Leave the pictures out and write out the rest of the listing word for word.

______________________________

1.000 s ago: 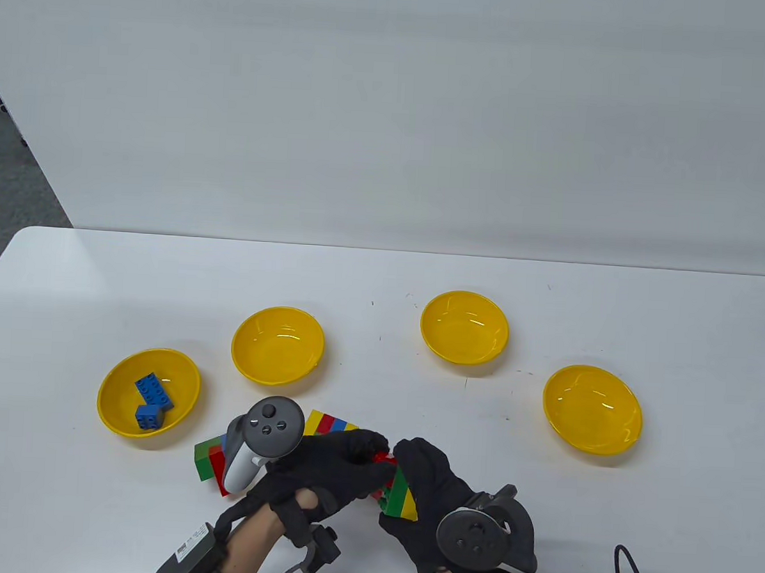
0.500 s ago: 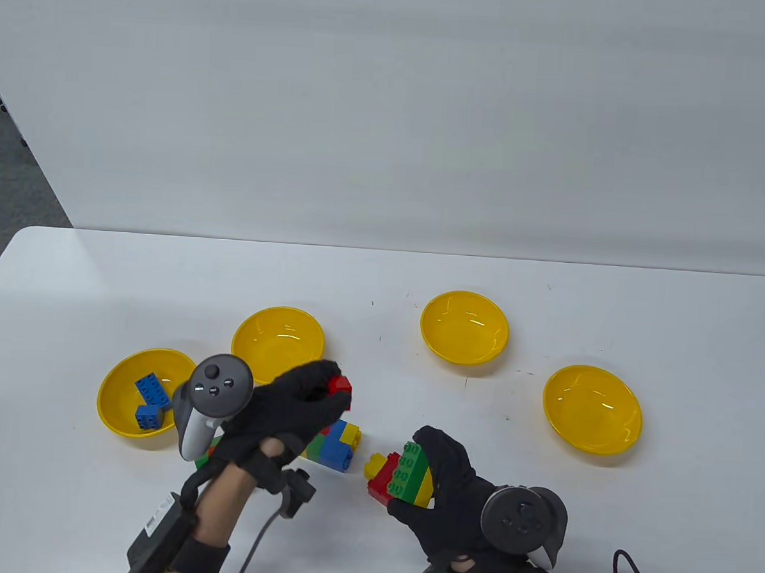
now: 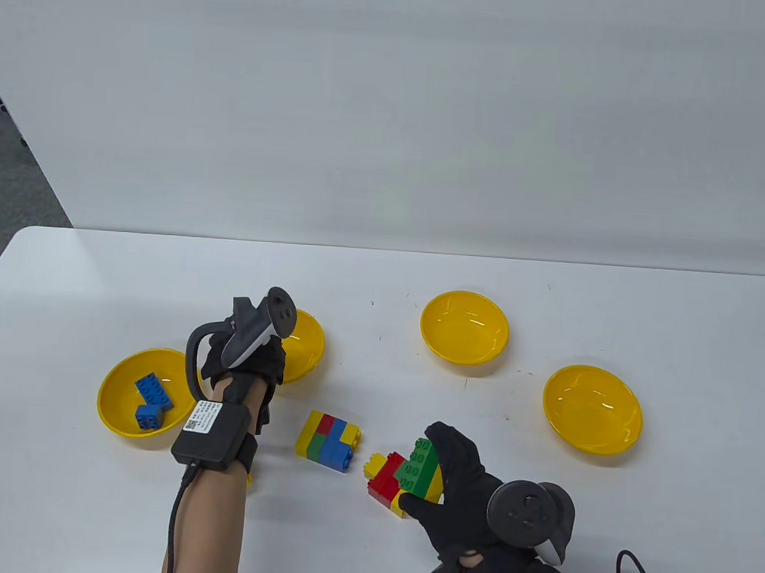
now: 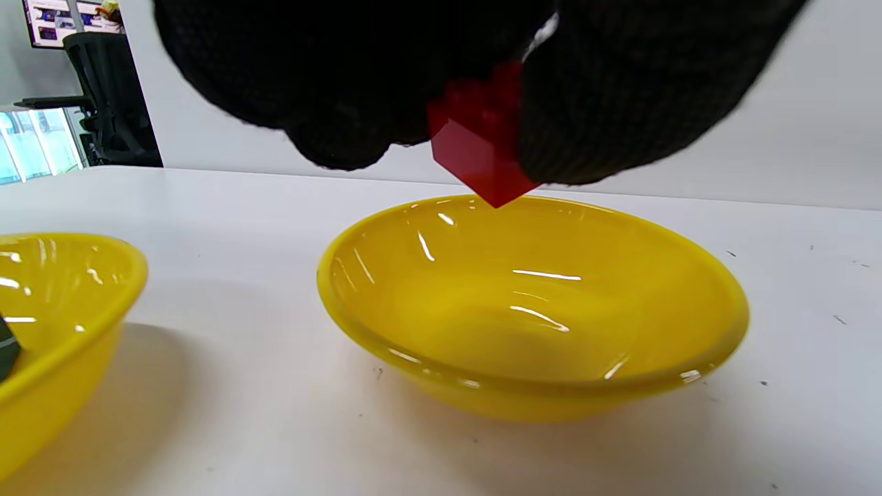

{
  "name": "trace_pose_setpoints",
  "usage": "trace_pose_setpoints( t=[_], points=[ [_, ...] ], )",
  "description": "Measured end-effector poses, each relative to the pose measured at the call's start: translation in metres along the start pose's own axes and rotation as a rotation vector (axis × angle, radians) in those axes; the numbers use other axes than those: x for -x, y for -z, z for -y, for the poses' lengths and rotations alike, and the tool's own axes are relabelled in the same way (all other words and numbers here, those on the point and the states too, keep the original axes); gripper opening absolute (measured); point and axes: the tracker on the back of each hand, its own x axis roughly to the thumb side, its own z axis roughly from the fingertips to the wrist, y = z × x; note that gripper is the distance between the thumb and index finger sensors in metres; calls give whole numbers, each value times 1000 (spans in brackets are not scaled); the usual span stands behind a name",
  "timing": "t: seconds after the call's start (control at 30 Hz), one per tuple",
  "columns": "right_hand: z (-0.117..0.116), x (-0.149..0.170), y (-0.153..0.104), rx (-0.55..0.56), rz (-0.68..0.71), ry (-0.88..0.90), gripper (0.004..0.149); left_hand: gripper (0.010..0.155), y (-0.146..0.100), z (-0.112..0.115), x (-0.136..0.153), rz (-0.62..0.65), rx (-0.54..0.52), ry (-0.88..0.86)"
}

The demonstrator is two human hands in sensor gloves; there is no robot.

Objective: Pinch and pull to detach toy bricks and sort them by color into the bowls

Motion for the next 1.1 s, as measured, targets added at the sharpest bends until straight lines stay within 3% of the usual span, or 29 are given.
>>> trace_pose_setpoints(
  t=[0.13, 0.27, 0.4, 0.5, 0.57, 0.63, 0.7, 0.77, 0.93, 1.1],
  points=[
    [1, 3, 1, 2, -11, -3, 94, 75, -1, -1, 7, -19, -30, -17],
    [1, 4, 1, -5, -20, 0, 94, 73, -20, -19, 11, 36, -128, -97],
    [0, 3, 0, -3, -16, -7, 95, 68, -64, -48, 4, 208, -253, -249],
    [-1, 0, -1, 26, 3, -24, 95, 63, -101, -55, -5, 344, -280, -433],
    [-1, -3, -2, 57, 19, -54, 95, 65, -127, -43, -16, 477, -180, -590],
    [-1, -8, -3, 103, 52, -105, 95, 72, -154, -12, -33, 612, 86, -787],
    [-1, -12, -5, 136, 68, -145, 95, 80, -173, 15, -46, 676, 274, -910],
    [-3, -15, -6, 147, 80, -188, 95, 84, -185, 38, -55, 682, 375, -962],
    [-13, -25, -8, 168, 124, -342, 96, 81, -190, 68, -64, 642, 544, -1176],
    [-25, -31, -8, 135, 154, -402, 98, 70, -182, 75, -57, 593, 534, -1266]
  ],
)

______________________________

§ TASK OUTPUT:
1.000 s ago: 
0.500 s ago: 
now: 
now: 

{
  "name": "trace_pose_setpoints",
  "usage": "trace_pose_setpoints( t=[_], points=[ [_, ...] ], )",
  "description": "Measured end-effector poses, each relative to the pose measured at the call's start: translation in metres along the start pose's own axes and rotation as a rotation vector (axis × angle, radians) in those axes; the numbers use other axes than those: x for -x, y for -z, z for -y, for the poses' lengths and rotations alike, and the tool's own axes are relabelled in the same way (all other words and numbers here, those on the point and the states too, keep the original axes); gripper opening absolute (measured); point and axes: the tracker on the back of each hand, its own x axis roughly to the thumb side, its own z axis roughly from the fingertips to the wrist, y = z × x; note that gripper is the distance between the thumb and index finger sensors in metres; calls give whole numbers, each value times 1000 (spans in brackets are not scaled); the usual span stands behind a name",
  "timing": "t: seconds after the call's start (control at 30 Hz), one per tuple",
  "columns": "right_hand: z (-0.117..0.116), x (-0.149..0.170), y (-0.153..0.104), rx (-0.55..0.56), rz (-0.68..0.71), ry (-0.88..0.90), gripper (0.004..0.149); left_hand: gripper (0.010..0.155), y (-0.146..0.100), z (-0.112..0.115), x (-0.136..0.153), rz (-0.62..0.65), rx (-0.54..0.52), ry (-0.88..0.86)"
}

The demonstrator is two human hands in sensor gloves; there is no robot.

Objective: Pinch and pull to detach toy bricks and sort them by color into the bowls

Motion for the next 1.1 s, as measured, targets added at the sharpest bends until straight lines stay within 3% of the usual span, or 29 are given.
>>> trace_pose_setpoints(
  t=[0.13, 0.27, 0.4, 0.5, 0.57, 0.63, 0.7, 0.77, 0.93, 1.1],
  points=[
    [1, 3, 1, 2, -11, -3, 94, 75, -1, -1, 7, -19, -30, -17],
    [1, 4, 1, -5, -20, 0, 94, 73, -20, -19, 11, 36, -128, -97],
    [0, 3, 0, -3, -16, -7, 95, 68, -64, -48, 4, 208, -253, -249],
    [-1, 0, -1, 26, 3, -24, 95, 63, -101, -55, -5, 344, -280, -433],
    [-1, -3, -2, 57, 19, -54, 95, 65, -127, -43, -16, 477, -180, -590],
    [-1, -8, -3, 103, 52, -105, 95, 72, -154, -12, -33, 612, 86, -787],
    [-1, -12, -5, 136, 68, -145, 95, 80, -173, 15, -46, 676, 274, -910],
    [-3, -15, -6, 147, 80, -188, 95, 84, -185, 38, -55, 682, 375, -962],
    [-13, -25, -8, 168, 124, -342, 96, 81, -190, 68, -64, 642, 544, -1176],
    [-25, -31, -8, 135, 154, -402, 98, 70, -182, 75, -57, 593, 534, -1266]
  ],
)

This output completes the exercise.